Now then, I've only had a local turkey once, raised just 10 miles down the street no less, and I can attest to a certain yo-no-sé-qué that was quite delectable. However, even a store turkey can be extremely tasty if you're willing to put a little work into it:
  1. Brining. Soaking a turkey in a solution of 2 cups salt/2 gallons water for 4-8 hours really helps bring out the flavour. I've heard that some people add a cup of sugar too, but I've never tried this (and it sounds a little gross). Rinse thoroughly before roasting.
  2. Prep. Place the turkey breast down in the roasting pan. Any spices you wish to use (garlic, bell seasoning, paprika) should be stuffed under the skin near the spine so it'll drip onto the breast as it roasts. Also, chop an onion* to throw into the cavity.
  3. Roasting. Cook it hot. Start by preheating the oven to 425 and then lower the temp to 375 after a 1/2 hour. Instead of basting, every 1/2 hours or so suck out the pan juices and re-inject them into the turkey (using the slits cleverly cut in the last step). This will help seal the juices inside and keep it moist. Remove any excess drippings and set aside for stuffing, gravy, etc.
  4. Flipping. When there's a 1/2 hour to go, flip it to breast side up. This can be a little tricky; I stick a wooden spoon (the kind you use to stir spaghetti) in the cavity to lift it and use an oven mitt to rotate it on the spoon's axis. Once you flip it, you shouldn't need to baste at all as the skin should become dark and crispy just as the turkey is getting done.
And finally, buy this book, quite possibly the finest kitchen reference** ever and the one from which this technique was shamelessly stolen (and refined).
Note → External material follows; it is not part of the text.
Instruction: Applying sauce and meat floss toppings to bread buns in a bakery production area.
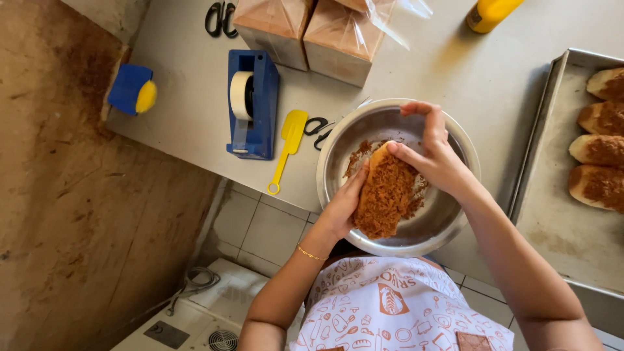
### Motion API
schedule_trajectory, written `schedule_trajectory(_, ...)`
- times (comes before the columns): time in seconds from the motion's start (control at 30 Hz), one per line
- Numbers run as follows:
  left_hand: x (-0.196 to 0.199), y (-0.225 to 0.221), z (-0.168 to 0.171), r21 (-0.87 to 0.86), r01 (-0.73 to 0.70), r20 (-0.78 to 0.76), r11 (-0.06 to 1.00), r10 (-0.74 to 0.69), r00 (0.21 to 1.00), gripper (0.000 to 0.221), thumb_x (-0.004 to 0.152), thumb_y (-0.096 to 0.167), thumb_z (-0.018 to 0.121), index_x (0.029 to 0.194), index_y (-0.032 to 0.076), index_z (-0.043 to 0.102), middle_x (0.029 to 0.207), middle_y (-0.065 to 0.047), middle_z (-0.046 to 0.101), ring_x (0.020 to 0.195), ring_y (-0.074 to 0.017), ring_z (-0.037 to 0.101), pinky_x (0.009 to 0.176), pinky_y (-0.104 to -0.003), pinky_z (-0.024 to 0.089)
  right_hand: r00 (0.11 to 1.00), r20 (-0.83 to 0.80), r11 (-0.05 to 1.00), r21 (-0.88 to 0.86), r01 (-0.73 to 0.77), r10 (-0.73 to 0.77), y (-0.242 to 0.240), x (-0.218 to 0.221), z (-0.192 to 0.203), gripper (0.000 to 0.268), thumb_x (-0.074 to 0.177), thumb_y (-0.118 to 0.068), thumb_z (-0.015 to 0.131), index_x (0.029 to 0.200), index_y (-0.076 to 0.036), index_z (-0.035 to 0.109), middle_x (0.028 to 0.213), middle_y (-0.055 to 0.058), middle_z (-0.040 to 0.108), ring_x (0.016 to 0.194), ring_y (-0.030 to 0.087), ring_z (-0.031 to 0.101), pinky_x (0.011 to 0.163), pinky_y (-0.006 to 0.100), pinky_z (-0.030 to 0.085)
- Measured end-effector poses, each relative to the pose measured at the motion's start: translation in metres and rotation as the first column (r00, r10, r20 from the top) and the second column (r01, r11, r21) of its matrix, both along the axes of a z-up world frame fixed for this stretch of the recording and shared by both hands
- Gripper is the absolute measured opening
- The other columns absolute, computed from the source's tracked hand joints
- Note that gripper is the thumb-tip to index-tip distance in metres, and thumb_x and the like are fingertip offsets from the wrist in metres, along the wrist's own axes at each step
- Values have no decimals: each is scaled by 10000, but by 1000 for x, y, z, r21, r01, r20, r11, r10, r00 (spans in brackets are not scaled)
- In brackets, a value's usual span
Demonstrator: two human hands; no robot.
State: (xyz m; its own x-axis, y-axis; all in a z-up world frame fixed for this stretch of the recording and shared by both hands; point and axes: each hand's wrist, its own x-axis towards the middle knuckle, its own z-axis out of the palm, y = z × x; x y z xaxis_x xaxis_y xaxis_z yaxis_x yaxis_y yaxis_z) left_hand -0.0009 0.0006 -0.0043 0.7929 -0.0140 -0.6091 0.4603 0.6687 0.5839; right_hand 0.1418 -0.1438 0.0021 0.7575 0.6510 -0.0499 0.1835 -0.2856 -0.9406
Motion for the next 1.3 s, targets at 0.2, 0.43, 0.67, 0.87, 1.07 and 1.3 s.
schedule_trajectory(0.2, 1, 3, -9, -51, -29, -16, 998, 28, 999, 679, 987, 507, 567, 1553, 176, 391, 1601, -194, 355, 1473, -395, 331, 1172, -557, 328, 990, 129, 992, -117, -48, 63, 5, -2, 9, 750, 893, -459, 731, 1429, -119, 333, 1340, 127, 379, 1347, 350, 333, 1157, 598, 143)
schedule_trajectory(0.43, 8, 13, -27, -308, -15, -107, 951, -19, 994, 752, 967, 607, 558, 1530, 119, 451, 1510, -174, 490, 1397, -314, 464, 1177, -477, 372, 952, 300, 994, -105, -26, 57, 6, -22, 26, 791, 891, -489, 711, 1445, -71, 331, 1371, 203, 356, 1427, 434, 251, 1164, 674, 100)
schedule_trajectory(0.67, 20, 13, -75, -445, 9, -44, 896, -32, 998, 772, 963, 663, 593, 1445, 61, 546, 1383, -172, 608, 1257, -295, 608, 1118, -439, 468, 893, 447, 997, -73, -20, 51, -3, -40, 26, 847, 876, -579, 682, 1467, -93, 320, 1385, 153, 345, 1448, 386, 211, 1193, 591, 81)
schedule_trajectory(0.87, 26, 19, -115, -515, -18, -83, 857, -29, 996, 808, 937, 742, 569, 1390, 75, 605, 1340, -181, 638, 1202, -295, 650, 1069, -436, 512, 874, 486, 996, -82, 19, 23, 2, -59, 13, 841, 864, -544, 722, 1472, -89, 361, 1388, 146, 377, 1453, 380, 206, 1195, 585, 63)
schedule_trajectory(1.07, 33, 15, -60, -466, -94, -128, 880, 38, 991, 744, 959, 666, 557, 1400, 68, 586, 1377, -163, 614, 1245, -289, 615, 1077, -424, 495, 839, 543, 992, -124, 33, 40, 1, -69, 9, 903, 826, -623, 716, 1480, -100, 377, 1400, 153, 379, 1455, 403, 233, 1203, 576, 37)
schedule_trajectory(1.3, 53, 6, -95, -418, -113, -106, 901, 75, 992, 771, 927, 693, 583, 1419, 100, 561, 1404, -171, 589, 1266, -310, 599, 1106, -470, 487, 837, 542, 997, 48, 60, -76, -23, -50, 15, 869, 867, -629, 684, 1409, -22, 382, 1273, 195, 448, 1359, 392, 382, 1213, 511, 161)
* Most recipes tell you to throw the onion out afterward but I generally fish it out and mix it in with the various chopped organs to flavor the stuffing. Waste not, want not, as they say.

** Heaven forbid one call a tome this comprehensive a mere "cookbook"
posted by boaz at 7:02 PM on November 24, 2003


boaz - hmmm. makes me want to buy a .22 to get those turkeys in my backyard......

Dick_Paris - that's a fine looking turkey. I'll have a slice, please.
posted by troutfishing at 9:39 PM on November 24, 2003


At Christmas my grandmother never gets turkey. Instead she goes down the road to her neighbour and gets a goose or two that he's been raising and brings them home. Flavourful, much better texture, no way I'd eat turkey instead of that.
posted by Space Coyote at 10:27 PM on November 24, 2003


...why the modern industrial American turkey is so dry and flavourless.

If it's American turkey, it would be flavorless, yeah?
posted by ZenMasterThis at 6:24 AM on November 25, 2003


ZenMasterThis, we're trying to have a discussion here of how good turkey can taste. Please don't introduce divisive, debatable topics like American v. British spelling.
posted by soyjoy at 6:54 AM on November 25, 2003


I say flavour, you say flavor.

You say savor, I say savour.

Now, shut up and slice that Terkey*


*Archaic alternative spelling.
posted by troutfishing at 7:24 AM on November 25, 2003


Slate just had a big writeup comparing the taste of heritage, organic, free range and mass-market turkeys. The mass-market Butterball won the competition.